[DATASET ENTRIES]

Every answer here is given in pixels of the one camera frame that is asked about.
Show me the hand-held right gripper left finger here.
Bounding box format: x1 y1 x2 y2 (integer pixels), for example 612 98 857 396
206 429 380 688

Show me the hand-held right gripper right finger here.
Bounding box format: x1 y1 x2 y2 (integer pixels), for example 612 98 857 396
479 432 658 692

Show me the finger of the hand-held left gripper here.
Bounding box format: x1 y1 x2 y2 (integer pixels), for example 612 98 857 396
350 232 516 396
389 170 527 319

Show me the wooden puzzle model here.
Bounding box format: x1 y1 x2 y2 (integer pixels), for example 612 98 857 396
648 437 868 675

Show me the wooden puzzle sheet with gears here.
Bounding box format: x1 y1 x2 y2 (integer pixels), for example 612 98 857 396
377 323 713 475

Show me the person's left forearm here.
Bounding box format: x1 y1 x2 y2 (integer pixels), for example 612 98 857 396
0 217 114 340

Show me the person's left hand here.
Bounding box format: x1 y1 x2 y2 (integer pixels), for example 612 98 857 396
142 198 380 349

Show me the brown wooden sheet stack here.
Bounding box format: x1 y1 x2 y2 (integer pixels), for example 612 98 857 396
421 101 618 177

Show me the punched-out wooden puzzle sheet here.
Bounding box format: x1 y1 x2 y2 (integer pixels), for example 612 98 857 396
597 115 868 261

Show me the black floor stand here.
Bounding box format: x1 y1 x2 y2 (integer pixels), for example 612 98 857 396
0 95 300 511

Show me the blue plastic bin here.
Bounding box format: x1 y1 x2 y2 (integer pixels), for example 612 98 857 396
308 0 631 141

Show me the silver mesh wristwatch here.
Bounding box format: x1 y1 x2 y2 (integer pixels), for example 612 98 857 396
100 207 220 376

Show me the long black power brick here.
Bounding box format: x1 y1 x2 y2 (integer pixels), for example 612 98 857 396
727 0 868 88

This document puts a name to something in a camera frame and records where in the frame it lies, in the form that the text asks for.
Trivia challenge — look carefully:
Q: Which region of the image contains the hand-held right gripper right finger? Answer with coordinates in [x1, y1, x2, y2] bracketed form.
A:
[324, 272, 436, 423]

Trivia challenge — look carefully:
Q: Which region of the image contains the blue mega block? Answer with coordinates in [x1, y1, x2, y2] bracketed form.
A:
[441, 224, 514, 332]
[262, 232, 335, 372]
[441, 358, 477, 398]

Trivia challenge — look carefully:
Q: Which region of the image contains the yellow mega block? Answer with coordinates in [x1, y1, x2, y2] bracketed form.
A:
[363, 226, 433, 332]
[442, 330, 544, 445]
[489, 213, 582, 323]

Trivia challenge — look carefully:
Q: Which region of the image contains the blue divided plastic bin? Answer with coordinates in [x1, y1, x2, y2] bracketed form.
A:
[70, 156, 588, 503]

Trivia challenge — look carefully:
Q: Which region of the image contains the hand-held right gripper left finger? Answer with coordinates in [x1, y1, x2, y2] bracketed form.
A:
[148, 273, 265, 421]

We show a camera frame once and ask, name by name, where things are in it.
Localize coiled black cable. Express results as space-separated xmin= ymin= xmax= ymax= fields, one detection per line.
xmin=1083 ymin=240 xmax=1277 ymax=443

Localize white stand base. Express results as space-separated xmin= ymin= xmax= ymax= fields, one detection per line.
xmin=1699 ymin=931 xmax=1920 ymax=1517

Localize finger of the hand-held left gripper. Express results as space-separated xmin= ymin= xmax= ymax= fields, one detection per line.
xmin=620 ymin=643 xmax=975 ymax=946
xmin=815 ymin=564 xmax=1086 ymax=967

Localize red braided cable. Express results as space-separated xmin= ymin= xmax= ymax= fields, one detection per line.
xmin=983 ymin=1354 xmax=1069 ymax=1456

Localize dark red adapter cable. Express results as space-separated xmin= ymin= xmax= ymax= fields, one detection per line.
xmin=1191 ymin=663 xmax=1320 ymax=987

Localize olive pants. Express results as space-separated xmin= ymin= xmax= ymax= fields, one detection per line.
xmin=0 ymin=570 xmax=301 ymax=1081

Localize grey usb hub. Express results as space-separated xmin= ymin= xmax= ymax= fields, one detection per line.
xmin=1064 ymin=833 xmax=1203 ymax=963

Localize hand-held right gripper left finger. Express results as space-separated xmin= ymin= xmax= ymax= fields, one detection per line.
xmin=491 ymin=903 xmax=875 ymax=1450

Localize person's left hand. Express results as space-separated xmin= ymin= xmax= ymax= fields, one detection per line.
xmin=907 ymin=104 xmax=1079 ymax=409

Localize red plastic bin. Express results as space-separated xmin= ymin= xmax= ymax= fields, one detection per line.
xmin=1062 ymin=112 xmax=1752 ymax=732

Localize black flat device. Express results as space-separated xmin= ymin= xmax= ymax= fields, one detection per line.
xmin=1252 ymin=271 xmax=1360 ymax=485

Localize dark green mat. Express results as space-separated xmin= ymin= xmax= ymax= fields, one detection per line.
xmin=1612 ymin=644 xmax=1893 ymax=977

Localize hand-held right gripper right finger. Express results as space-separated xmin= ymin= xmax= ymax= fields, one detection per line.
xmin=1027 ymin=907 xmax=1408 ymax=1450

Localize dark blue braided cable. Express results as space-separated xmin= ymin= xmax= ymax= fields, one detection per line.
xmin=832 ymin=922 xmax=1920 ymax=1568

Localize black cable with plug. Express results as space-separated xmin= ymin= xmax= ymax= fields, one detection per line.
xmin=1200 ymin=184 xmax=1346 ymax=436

[/DATASET ENTRIES]

An exact copy of every line above is what this asks for.

RESPONSE
Every answer here is given in pixels of the one camera frame that is asked about.
Show me the hand-held right gripper left finger here.
Bounding box format: x1 y1 x2 y2 (integer pixels), for example 612 98 857 396
206 429 380 688

Show me the hand-held right gripper right finger here.
Bounding box format: x1 y1 x2 y2 (integer pixels), for example 612 98 857 396
479 432 658 692

Show me the finger of the hand-held left gripper here.
Bounding box format: x1 y1 x2 y2 (integer pixels), for example 612 98 857 396
350 232 516 396
389 170 527 319

Show me the wooden puzzle model here.
Bounding box format: x1 y1 x2 y2 (integer pixels), for example 612 98 857 396
648 437 868 675

Show me the wooden puzzle sheet with gears here.
Bounding box format: x1 y1 x2 y2 (integer pixels), for example 612 98 857 396
377 323 713 475

Show me the person's left forearm here.
Bounding box format: x1 y1 x2 y2 (integer pixels), for example 612 98 857 396
0 217 114 340

Show me the person's left hand here.
Bounding box format: x1 y1 x2 y2 (integer pixels), for example 612 98 857 396
142 198 380 349

Show me the brown wooden sheet stack here.
Bounding box format: x1 y1 x2 y2 (integer pixels), for example 612 98 857 396
421 101 618 177

Show me the punched-out wooden puzzle sheet here.
Bounding box format: x1 y1 x2 y2 (integer pixels), for example 612 98 857 396
597 115 868 261

Show me the black floor stand here.
Bounding box format: x1 y1 x2 y2 (integer pixels), for example 612 98 857 396
0 95 300 511

Show me the blue plastic bin here.
Bounding box format: x1 y1 x2 y2 (integer pixels), for example 612 98 857 396
308 0 631 141

Show me the silver mesh wristwatch here.
Bounding box format: x1 y1 x2 y2 (integer pixels), for example 612 98 857 396
100 207 220 376

Show me the long black power brick here.
Bounding box format: x1 y1 x2 y2 (integer pixels), for example 612 98 857 396
727 0 868 88

This document puts a name to something in a camera frame and records where in the frame it lies, in the form that the text asks for.
Trivia challenge — look carefully:
Q: Which region of the image contains the hand-held right gripper right finger? Answer with coordinates in [x1, y1, x2, y2] bracketed form.
A:
[324, 272, 436, 423]

Trivia challenge — look carefully:
Q: Which region of the image contains the blue mega block? Answer with coordinates in [x1, y1, x2, y2] bracketed form.
A:
[441, 224, 514, 332]
[262, 232, 335, 372]
[441, 358, 477, 398]

Trivia challenge — look carefully:
Q: Which region of the image contains the yellow mega block? Answer with coordinates in [x1, y1, x2, y2] bracketed form.
A:
[363, 226, 433, 332]
[442, 330, 544, 445]
[489, 213, 582, 323]

Trivia challenge — look carefully:
Q: Which region of the image contains the blue divided plastic bin? Answer with coordinates in [x1, y1, x2, y2] bracketed form.
A:
[70, 156, 588, 503]

Trivia challenge — look carefully:
Q: Which region of the image contains the hand-held right gripper left finger? Answer with coordinates in [x1, y1, x2, y2] bracketed form.
A:
[148, 273, 265, 421]

We show a camera frame once and ask, name by name, where things are in it.
Localize coiled black cable. Express results as space-separated xmin= ymin= xmax= ymax= fields, one detection per line.
xmin=1083 ymin=240 xmax=1277 ymax=443

Localize white stand base. Express results as space-separated xmin= ymin= xmax= ymax= fields, one detection per line.
xmin=1699 ymin=931 xmax=1920 ymax=1517

Localize finger of the hand-held left gripper. Express results as space-separated xmin= ymin= xmax= ymax= fields, one detection per line.
xmin=620 ymin=643 xmax=975 ymax=946
xmin=815 ymin=564 xmax=1086 ymax=967

Localize red braided cable. Express results as space-separated xmin= ymin= xmax= ymax= fields, one detection per line.
xmin=983 ymin=1354 xmax=1069 ymax=1456

Localize dark red adapter cable. Express results as space-separated xmin= ymin= xmax= ymax= fields, one detection per line.
xmin=1191 ymin=663 xmax=1320 ymax=987

Localize olive pants. Express results as space-separated xmin= ymin= xmax= ymax= fields, one detection per line.
xmin=0 ymin=570 xmax=301 ymax=1081

Localize grey usb hub. Express results as space-separated xmin= ymin= xmax= ymax= fields, one detection per line.
xmin=1064 ymin=833 xmax=1203 ymax=963

Localize hand-held right gripper left finger. Express results as space-separated xmin= ymin= xmax= ymax= fields, one detection per line.
xmin=491 ymin=903 xmax=875 ymax=1450

Localize person's left hand. Express results as space-separated xmin= ymin= xmax= ymax= fields, one detection per line.
xmin=907 ymin=104 xmax=1079 ymax=409

Localize red plastic bin. Express results as space-separated xmin= ymin= xmax= ymax= fields, one detection per line.
xmin=1062 ymin=112 xmax=1752 ymax=732

Localize black flat device. Express results as space-separated xmin= ymin= xmax= ymax= fields, one detection per line.
xmin=1252 ymin=271 xmax=1360 ymax=485

Localize dark green mat. Express results as space-separated xmin= ymin= xmax= ymax= fields, one detection per line.
xmin=1612 ymin=644 xmax=1893 ymax=977

Localize hand-held right gripper right finger. Express results as space-separated xmin= ymin= xmax= ymax= fields, one detection per line.
xmin=1027 ymin=907 xmax=1408 ymax=1450

Localize dark blue braided cable. Express results as space-separated xmin= ymin= xmax= ymax= fields, one detection per line.
xmin=832 ymin=922 xmax=1920 ymax=1568

Localize black cable with plug. Express results as space-separated xmin= ymin= xmax= ymax= fields, one detection per line.
xmin=1200 ymin=184 xmax=1346 ymax=436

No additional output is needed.